In 2018, Preston was named the most improved city in the UK by the Good Growth for Cities Index. In September last year, the council was closing in on the funding necessary to apply for a banking licence. If only 2% of the local population switched their banking accounts to the new municipal bank, it would allow the institution to lend half a billion pounds to local people. If that number increased to 10%, then four billion pounds could be recirculated in the local economy. Matthew Brown, the council leader since 2018, believes that the community bank could be used to democratise the economy through supporting the establishment of worker co-operatives, and co-operative education centres. This could help Preston follow in the footsteps of Cleveland, and other progressive projects such as Cooperation Jackson in Mississippi.
Despite the exciting potential that progressive procurement policies offer, there are obstacles to be overcome. Firstly, EU procurement law can create difficulties in changing strategies. It’s not clear what the situation will be when the UK leaves the EU at the end of the year, but it’s likely that the EU directives will still influence the UK beyond Brexit. Matthew Jackson, formerly of CLES and now working with Preston Council, believes that leaving the EU will embolden councils to use the Social Value Act: “There will be an opportunity to embed social values far more effectively than authorities have to date…I still think UK local authorities are a bit scared to embed this in policy because of EU law.” (CitiesVersusMultinationals, p.82).Jackson also believes that many European cities are unwilling to change their strategies because of the lack of good case studies. The thinness of current evidence supporting a more progressive approach means that price remains the most important consideration for local authorities. The lack of willingness to experiment is, therefore, another obstacle facing advocates of progressive procurement policies; perhaps the biggest obstacle of all.

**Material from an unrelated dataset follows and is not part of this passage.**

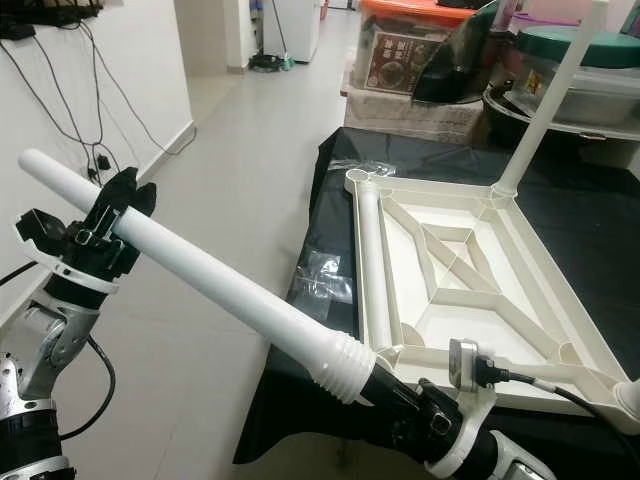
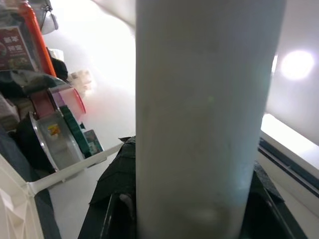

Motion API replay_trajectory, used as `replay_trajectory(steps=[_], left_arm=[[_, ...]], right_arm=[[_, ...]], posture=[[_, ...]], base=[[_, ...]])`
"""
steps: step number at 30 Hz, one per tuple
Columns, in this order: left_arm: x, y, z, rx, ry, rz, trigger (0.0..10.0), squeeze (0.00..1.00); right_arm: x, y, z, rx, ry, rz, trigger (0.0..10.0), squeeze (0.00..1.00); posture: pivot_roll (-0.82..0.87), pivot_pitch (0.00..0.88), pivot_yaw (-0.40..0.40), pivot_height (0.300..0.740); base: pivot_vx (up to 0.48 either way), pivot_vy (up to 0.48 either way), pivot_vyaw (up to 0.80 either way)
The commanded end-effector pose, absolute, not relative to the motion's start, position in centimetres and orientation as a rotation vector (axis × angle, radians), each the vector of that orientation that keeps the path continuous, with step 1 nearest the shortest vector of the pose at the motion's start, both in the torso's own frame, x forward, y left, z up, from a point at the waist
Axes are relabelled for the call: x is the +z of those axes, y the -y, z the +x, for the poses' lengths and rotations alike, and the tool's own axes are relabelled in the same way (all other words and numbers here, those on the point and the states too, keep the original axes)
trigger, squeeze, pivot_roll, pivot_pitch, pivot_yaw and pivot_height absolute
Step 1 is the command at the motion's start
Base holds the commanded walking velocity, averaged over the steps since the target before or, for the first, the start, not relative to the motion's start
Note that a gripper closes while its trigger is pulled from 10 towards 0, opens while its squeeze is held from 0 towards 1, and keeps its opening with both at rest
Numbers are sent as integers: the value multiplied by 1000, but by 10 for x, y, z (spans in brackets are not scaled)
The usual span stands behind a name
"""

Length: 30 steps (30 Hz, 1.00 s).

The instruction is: Building children table

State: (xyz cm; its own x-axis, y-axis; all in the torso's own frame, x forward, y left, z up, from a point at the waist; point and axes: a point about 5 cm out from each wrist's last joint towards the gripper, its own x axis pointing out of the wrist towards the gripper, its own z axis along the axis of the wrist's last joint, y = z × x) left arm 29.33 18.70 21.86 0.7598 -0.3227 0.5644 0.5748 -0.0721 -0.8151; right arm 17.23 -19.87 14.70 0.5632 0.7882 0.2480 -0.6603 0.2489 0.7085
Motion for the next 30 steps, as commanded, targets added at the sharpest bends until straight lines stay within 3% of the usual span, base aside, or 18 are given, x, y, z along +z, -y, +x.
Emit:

The leader of Glasgow City Council, Susan Aitken, has informed us that the council plans to restructure its procurement practices to lend greater support to local businesses and social enterprises. This is a promising start. However, our ambitions should match those of Preston and Cleveland. The council’s procurement policy shouldn’t merely shift in a slightly more progressive direction; it should become a powerful tool used to transform Glasgow’s economic practices. This means that we should not be afraid to experiment with new ideas. It also means that Glasgow’s public institutions should re-affirm their commitment to serve the people of the city, and to place their needs above the greed of multinational businesses.